In particular, no talk about General Artificial Intelligence on a human level should be taken very seriously. The risk with high short-term expectations is that, as technology fails to deliver results, investment in research will gradually stop, slowing progress for a long time.
This has happened before. Twice in the past, AI has entered a cycle of intense optimism followed by one of disappointment and skepticism, resulting in under-investment. It first started with symbolic AI in 1960. In those early years, projections about AI flew high and some pioneers in the field predicted that in 10 years the creation of general artificial intelligence would be a solved problem. However even today in 2019 that milestone seems to be far from being reached, so far that we are not yet able to predict when it will happen. Years later, seeing that these high expectations failed to materialize, the investment of researchers and the government moved away from the field of AI, marking the beginning of what was called the first winter of AI .
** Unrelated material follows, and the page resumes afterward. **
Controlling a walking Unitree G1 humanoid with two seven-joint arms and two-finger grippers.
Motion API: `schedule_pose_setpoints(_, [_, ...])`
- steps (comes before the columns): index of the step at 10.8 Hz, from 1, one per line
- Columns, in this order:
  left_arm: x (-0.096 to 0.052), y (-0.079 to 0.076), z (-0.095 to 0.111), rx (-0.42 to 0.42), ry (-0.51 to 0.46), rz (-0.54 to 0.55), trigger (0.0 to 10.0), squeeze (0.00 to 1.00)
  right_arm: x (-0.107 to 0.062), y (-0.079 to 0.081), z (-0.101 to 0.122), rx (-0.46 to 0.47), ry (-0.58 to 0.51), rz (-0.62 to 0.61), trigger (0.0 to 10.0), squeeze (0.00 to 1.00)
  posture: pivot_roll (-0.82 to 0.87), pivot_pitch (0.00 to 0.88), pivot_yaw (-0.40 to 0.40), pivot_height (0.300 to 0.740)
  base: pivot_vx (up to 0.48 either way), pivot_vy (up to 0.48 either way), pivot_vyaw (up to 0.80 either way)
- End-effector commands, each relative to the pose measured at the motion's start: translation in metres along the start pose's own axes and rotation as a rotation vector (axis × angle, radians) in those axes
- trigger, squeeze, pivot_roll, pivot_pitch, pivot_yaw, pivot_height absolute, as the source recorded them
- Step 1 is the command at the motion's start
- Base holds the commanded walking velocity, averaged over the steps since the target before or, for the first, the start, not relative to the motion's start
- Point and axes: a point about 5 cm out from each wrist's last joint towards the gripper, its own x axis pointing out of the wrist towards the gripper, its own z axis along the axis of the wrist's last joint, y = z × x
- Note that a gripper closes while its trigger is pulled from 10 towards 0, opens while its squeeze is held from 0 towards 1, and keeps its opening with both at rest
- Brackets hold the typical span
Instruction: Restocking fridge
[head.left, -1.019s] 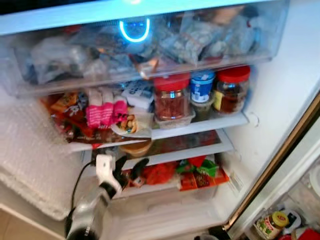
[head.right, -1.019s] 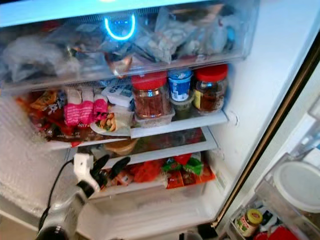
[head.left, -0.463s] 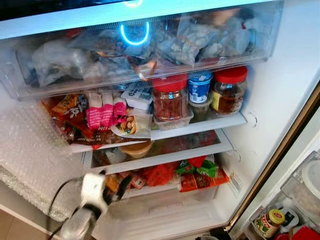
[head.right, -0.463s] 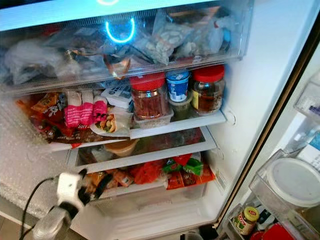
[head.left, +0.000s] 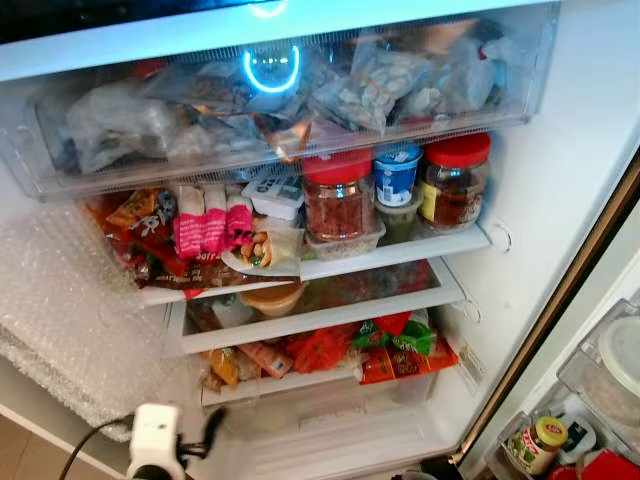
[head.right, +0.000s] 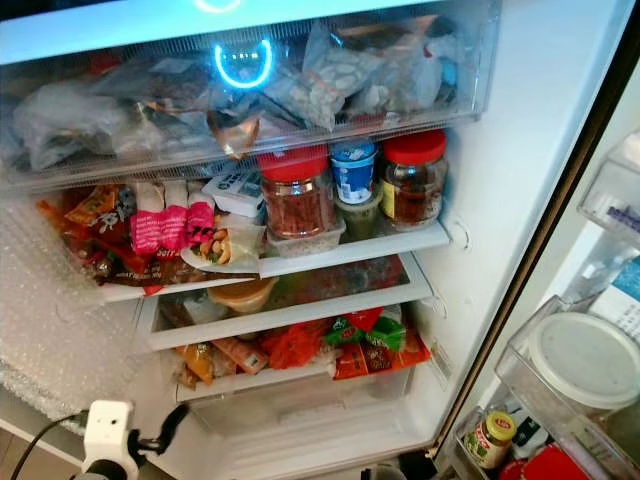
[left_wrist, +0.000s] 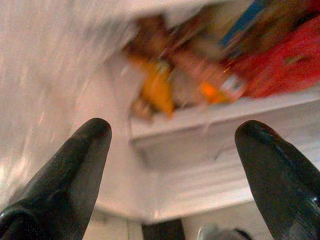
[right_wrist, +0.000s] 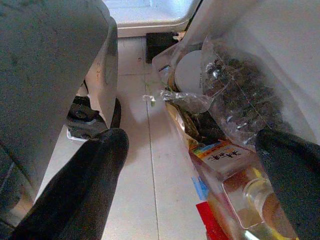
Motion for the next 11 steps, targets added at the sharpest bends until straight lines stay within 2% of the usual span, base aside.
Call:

And this would not be the last. In 1980, a new attempt at symbolic AI, this time by the field of expert systems , began to gain traction among large companies. A few initial success stories fueled a new wave of investment, with corporations across the world starting their own internal AI departments to develop these expert systems. Around 1985, companies were spending close to $ 1 trillion per year on this technology. However, in the early 1990s, these systems proved to be difficult to maintain, difficult to scale, and limited in their operating range, so interest in expert systems was slowly dying. That's where the AI's second winter originated .
We could currently be in the third cycle of exaggeration and disappointment in the field of AI, even though we are now in the phase of intense optimism. It is better to moderate our expectations in the short term and make people more familiar with the technical side of the field, so that they have a clear idea of what the AP can and cannot deliver to us.